■ Problem statement ■
Repeat exactly the lines of the entries below from the one with "object**, I would be grateful." through the one with "arm**, I would be grateful.", both ends included, and nothing else.
Recorded information START
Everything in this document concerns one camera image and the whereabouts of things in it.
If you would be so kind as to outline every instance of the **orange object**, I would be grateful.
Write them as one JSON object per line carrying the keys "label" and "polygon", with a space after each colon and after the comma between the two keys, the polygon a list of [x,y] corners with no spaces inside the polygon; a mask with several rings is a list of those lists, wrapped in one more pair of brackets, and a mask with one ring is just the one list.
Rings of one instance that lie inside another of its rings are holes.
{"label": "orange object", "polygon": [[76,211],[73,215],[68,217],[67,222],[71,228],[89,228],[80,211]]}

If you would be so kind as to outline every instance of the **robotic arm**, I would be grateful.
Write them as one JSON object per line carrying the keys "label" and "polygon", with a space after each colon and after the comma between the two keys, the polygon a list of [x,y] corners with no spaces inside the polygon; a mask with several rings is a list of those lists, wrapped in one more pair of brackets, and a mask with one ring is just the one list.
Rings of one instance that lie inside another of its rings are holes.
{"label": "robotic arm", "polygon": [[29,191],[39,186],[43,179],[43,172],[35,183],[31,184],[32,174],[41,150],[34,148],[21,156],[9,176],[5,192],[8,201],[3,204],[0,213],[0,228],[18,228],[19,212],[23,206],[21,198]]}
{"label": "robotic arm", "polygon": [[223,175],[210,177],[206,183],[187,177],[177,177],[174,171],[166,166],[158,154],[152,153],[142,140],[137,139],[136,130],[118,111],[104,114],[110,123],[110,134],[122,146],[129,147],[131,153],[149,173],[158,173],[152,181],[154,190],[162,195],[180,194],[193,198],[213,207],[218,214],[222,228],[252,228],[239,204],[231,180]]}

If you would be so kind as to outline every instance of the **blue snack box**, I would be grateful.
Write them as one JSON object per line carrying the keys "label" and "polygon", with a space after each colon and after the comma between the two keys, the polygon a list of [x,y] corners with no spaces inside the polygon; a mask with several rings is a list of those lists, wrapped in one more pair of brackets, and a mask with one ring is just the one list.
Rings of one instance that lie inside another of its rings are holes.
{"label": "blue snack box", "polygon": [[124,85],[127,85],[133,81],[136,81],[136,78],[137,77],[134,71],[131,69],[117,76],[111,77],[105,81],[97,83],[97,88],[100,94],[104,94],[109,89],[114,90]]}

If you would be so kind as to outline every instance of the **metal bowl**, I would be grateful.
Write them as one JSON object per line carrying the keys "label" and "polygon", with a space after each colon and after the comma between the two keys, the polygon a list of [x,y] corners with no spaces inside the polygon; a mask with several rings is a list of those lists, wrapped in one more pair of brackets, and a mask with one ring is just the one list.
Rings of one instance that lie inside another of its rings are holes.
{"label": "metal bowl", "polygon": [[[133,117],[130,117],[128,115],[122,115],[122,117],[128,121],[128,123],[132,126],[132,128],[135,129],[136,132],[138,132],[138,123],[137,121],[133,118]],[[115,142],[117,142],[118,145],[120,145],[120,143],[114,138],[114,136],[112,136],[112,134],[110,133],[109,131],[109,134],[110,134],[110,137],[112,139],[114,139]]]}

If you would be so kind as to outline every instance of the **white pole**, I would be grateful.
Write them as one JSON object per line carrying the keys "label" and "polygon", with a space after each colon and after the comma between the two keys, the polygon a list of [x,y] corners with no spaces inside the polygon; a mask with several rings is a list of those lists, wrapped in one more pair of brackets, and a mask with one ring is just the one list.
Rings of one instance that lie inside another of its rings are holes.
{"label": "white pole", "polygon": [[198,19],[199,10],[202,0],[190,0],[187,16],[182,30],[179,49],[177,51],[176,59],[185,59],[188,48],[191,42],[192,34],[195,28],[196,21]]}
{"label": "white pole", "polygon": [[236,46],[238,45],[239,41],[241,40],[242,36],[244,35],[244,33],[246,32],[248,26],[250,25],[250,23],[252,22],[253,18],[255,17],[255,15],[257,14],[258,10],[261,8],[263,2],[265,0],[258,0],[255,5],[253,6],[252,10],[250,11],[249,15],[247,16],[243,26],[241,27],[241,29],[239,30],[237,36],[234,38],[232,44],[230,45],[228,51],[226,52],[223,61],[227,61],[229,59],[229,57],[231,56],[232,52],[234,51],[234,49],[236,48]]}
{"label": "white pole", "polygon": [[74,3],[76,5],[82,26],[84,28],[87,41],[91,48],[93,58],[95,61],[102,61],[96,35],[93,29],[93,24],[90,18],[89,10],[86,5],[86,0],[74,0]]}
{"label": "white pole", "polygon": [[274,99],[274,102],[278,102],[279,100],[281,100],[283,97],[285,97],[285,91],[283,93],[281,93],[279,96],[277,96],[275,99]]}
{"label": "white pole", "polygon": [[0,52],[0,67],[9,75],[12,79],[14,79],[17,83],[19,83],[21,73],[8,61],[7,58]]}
Recorded information END
■ Exercise output ■
If you would be so kind as to outline every instance of the **orange object**, I would be grateful.
Write them as one JSON object per line carrying the keys "label" and "polygon", with a space after each colon and after the comma between the two keys, the polygon a list of [x,y] corners with no spaces inside the polygon; a mask with several rings is a list of those lists, wrapped in one more pair of brackets, and a mask with one ring is just the one list.
Rings of one instance that lie inside another of its rings are holes.
{"label": "orange object", "polygon": [[76,211],[73,215],[68,217],[67,222],[71,228],[89,228],[80,211]]}

If you would be so kind as to outline every instance of the **robotic arm**, I would be grateful.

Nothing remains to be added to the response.